Preparation of high-fat emulsion

The high-fat emulsion was prepared using the method of Zhao, Huang and Yuan [11] with sight modifications. Briefly, the oil phase, including 25 g lard oil, 10 g cholesterol, 1 g methylthiouracil and 25 mL of Tween-80, was heated to the melting point on a magnetic stirring apparatus (Guohua Instrument Ltd. Co. Changzhou, China). Simultaneously, the water phase contained 30 mL distilled water, 20 mL propylene glycol and 2 g sodium deoxycholate. Subsequently, the water and oil phases were mixed thoroughly before animal administration.

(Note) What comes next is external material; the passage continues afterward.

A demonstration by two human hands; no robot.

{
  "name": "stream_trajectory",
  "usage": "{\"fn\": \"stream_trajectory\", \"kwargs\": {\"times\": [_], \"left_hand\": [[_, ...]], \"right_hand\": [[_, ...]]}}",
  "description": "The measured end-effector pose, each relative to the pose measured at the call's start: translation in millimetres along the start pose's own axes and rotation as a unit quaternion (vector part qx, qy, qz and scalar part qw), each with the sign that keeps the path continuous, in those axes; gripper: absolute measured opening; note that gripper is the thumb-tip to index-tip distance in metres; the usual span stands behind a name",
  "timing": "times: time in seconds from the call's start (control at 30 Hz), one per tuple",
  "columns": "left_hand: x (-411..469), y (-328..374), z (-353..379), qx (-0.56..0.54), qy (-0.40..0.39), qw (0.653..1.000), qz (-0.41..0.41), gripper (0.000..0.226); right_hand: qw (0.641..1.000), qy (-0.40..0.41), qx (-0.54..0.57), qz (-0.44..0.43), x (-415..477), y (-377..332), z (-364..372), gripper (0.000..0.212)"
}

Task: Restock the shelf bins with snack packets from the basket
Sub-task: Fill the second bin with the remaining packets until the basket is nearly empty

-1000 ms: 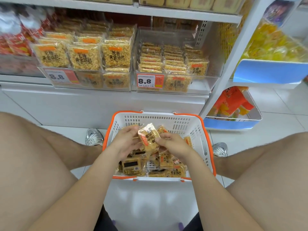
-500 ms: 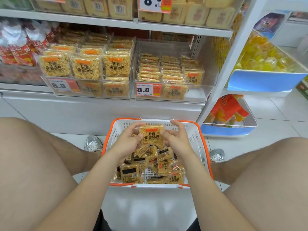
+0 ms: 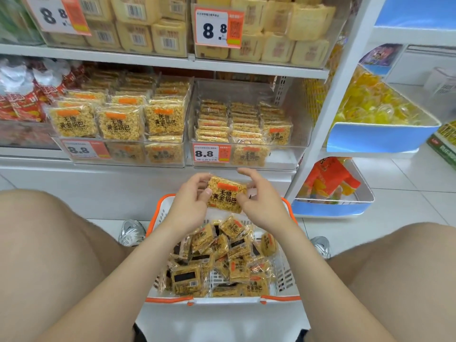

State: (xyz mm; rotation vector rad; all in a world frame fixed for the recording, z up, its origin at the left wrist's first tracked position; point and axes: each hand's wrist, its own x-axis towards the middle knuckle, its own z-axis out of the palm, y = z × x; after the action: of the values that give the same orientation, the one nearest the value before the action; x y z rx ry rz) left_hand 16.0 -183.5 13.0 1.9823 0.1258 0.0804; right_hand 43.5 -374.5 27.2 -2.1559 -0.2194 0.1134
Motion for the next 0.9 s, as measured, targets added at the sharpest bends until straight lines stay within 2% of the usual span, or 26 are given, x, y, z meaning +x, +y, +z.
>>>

Design of the animal experiment

Seventy-two Kunming strain mice (20 ± 2 g, male), purchased from Taibang Biological Products Ltd. Co. (Tai’an, China) were housed in polycarbonate cages and freely accessed food and water ad libitum at constant conditions of 22 ± 1 °C and constant humidity (50 ± 5%) under a 12-h light-dark cycle.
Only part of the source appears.